Migrating WordPress.com's blog to GitHub Pages with Jekyll - Part 2

In the first blog post I explained how to export your WordPress.com blog and use it to generate your static blog site to be hosted in GitHub Pages. Now, in this blog post (Part 2) I will explain how to manage the look&feel, theme, layouts and pagination of a previous migrated WordPress.com’s blog to GitHub Pages. Also I’ll explain how to convert all HTML post files, obtained by using the JekyllImport::Importers::WordpressDotCom, to Markdown format by using a simple Python script.

Migrating WordPress.com’s blog to GitHub Pages by using Jekyll Part2

Look&Feel: Themes and Layouts

When I created the Jekyll site (by running the jekyll new <PATH> command), Jekyll installed a site that uses a gem-based theme called Minima.

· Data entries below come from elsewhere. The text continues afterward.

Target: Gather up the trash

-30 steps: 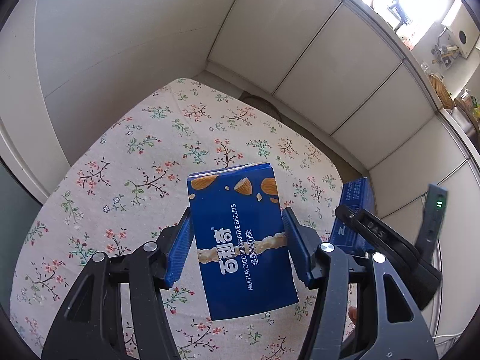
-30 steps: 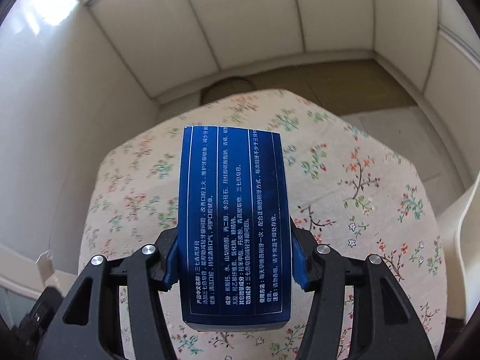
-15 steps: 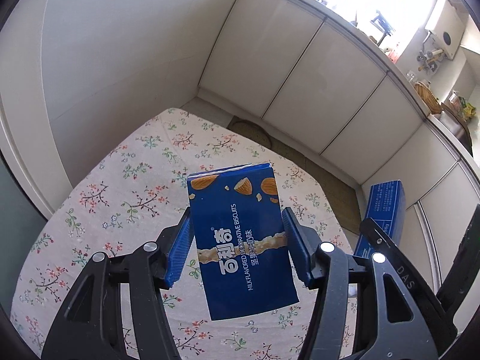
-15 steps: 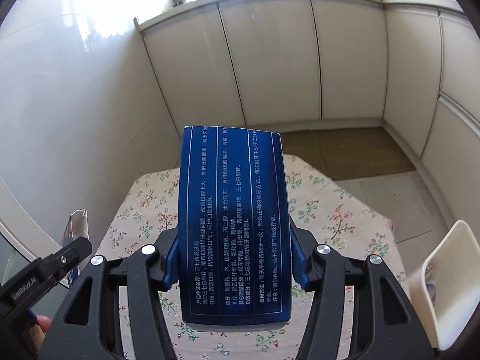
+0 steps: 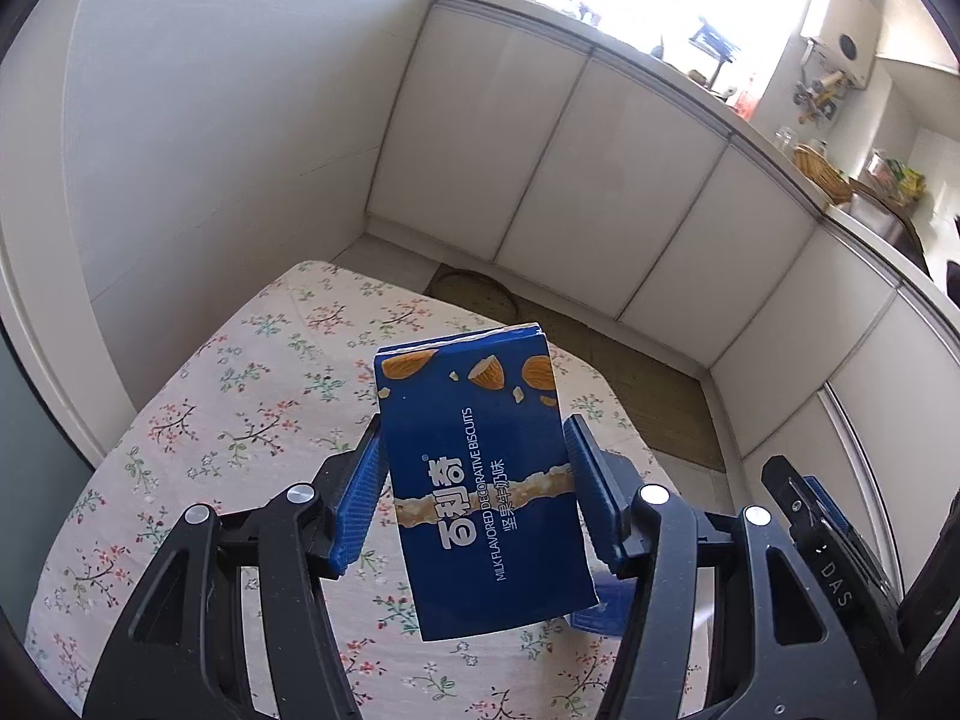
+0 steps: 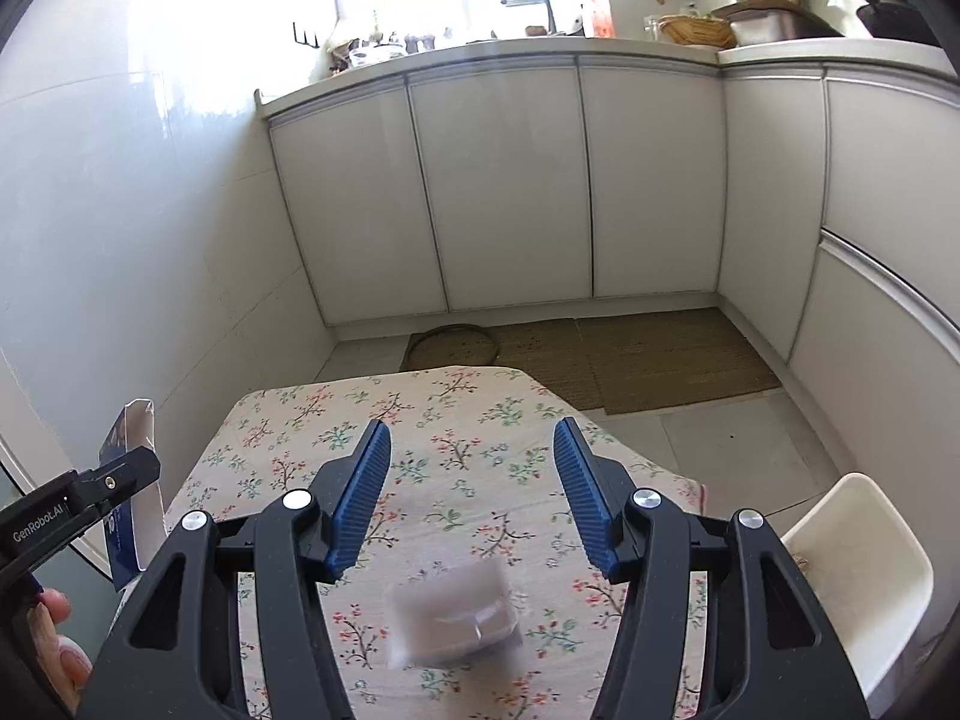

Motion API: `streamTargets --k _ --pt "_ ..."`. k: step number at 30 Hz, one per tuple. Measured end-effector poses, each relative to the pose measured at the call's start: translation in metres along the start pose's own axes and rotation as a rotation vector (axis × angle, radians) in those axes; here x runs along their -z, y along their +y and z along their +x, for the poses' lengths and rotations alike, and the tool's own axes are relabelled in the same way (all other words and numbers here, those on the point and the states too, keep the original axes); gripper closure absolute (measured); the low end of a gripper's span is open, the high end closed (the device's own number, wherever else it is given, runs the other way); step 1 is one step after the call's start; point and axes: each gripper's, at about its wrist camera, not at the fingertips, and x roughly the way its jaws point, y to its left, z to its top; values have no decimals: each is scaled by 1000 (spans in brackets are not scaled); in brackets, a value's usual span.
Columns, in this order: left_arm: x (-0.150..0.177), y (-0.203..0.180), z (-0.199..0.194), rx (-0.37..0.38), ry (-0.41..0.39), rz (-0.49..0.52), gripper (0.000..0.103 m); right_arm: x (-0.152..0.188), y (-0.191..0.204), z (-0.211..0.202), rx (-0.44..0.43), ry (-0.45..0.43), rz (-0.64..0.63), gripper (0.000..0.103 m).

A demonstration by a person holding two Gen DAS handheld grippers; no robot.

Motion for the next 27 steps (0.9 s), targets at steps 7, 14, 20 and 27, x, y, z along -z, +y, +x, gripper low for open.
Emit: streamTargets --k 7,14,20,27 --pt "10 -6 9 7 41 14 48 13 -36 4 22 62 63 47" --pt "13 2 14 6 73 -8 48 64 -46 51 -119 425 -37 17" --pt "15 6 22 19 106 -21 48 114 -41 92 -145 647 -49 17" --pt "14 13 23 22 118 -33 48 130 -31 111 -133 686 -71 48"
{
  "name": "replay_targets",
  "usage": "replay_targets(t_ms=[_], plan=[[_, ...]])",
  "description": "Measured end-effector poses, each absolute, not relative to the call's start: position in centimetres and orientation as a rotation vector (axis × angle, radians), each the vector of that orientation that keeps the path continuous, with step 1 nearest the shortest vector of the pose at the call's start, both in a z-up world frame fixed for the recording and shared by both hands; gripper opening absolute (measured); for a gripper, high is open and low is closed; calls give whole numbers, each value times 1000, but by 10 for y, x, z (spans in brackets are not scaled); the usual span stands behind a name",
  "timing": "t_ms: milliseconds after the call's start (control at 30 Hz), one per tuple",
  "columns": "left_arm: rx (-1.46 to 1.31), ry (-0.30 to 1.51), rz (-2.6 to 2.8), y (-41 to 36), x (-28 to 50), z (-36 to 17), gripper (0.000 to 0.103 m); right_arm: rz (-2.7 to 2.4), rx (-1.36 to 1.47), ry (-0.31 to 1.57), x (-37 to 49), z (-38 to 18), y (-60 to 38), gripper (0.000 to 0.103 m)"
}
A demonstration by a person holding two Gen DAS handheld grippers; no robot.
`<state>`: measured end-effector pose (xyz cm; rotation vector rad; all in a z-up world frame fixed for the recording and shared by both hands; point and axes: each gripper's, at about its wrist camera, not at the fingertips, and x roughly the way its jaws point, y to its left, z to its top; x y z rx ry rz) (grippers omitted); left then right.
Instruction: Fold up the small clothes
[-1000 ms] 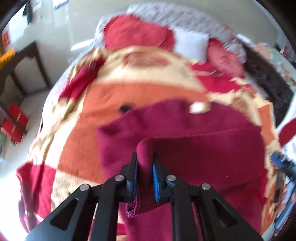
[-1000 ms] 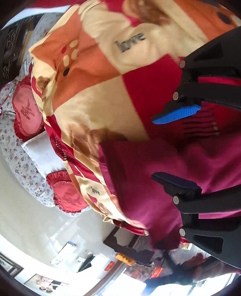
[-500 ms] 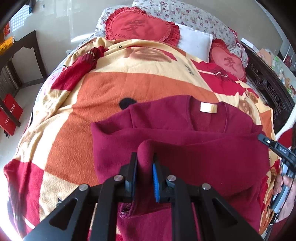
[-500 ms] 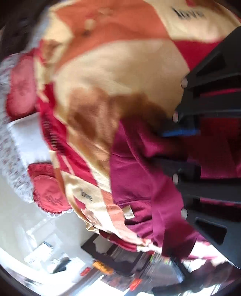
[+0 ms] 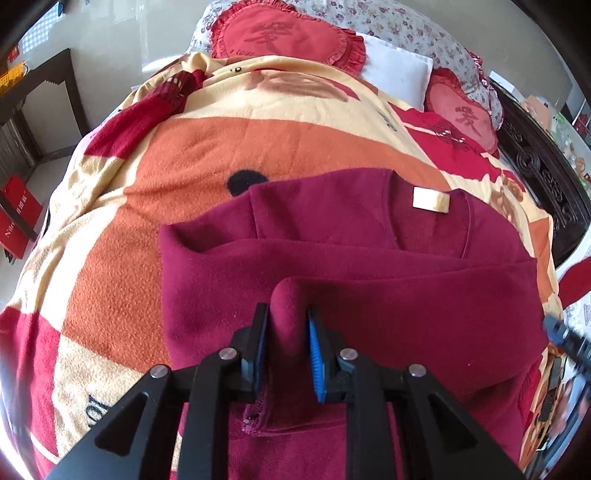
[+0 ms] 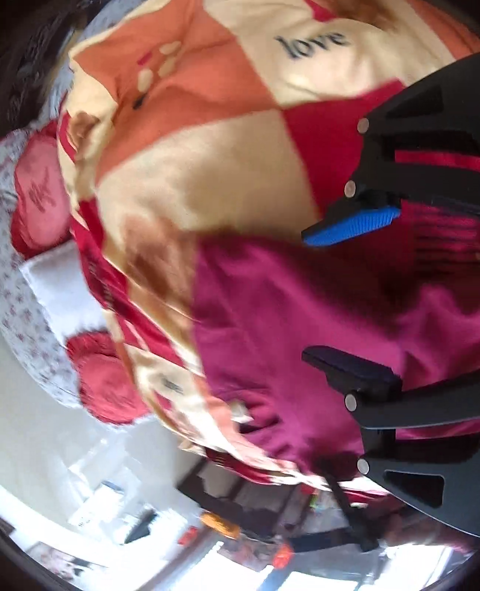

Then, the best way to change the Look&Feel of your Github Page site is changing existing Theme/Layout; Jekyll supports an easy way to do it and here this is explained very well:

So, in order to make changes in the Look&Feel I will override the Minima’s Gem. First of all I’ll locate where the Minima’s Theme/Layout Gem is:

chilcano@inti:~/git-repos/ghpages-holosec$ bundle show
Gems included by the bundle:
  * addressable (2.7.0)
  * bundler (2.0.2)
  * colorator (1.1.0)
  * concurrent-ruby (1.1.5)
  * em-websocket (0.5.1)
  * eventmachine (1.2.7)
  * fastercsv (1.5.5)
  * ffi (1.11.1)
  * forwardable-extended (2.6.0)
  * hpricot (0.8.6)
  * http_parser.rb (0.6.0)
  * i18n (1.7.0)
  * jekyll (4.0.0)
  * jekyll-feed (0.12.1)
  * jekyll-import (0.19.0)
  * jekyll-paginate (1.1.0)
  * jekyll-sass-converter (2.0.1)
  * jekyll-seo-tag (2.6.1)
  * jekyll-watch (2.2.1)
  * kramdown (2.1.0)
  * kramdown-parser-gfm (1.1.0)
  * liquid (4.0.3)
  * listen (3.2.0)
  * mercenary (0.3.6)
  * mini_portile2 (2.4.0)
  * minima (2.5.1)
...

chilcano@inti:~/git-repos/ghpages-holosec$ bundle show minima
/home/chilcano/git-repos/ghpages-holosec/vendor/bundle/ruby/2.5.0/gems/minima-2.5.1

chilcano@inti:~/git-repos/ghpages-holosec$ tree /home/chilcano/git-repos/ghpages-holosec/vendor/bundle/ruby/2.5.0/gems/minima-2.5.1
/home/chilcano/git-repos/ghpages-holosec/vendor/bundle/ruby/2.5.0/gems/minima-2.5.1
├── assets
│   ├── main.scss
│   └── minima-social-icons.svg
├── _includes
│   ├── disqus_comments.html
│   ├── footer.html
│   ├── google-analytics.html
│   ├── header.html
│   ├── head.html
│   ├── icon-github.html
│   ├── icon-github.svg
│   ├── icon-twitter.html
│   ├── icon-twitter.svg
│   └── social.html
├── _layouts
│   ├── default.html
│   ├── home.html
│   ├── page.html
│   └── post.html
├── LICENSE.txt
├── README.md
└── _sass
    ├── minima
    │   ├── _base.scss
    │   ├── _layout.scss
    │   └── _syntax-highlighting.scss
    └── minima.scss

5 directories, 22 files

With a clear understanding of the theme’s files, you can now override any theme file by creating a similarly named file in your Jekyll site directory. For example:

  1. Create the <GHPAGE_SITE_ROOT>/_layouts/ and/or <GHPAGE_SITE_ROOT>/assets/ folder if they don’t exist.
  2. Create a specific and simlarly file under <GHPAGE_SITE_ROOT>/_layouts/, if you want to change that specific part of Layout, or under <GHPAGE_SITE_ROOT>/assets/, if you want to change the Theme.
  3. Once done you can add your own code in these created files. In my case I’ve created home.html and post.html in <GHPAGE_SITE_ROOT>/_layouts_/ to modify the Minima’s Layout and created main.scss in <GHPAGE_SITE_ROOT>/assets/ to change the colors and fonts.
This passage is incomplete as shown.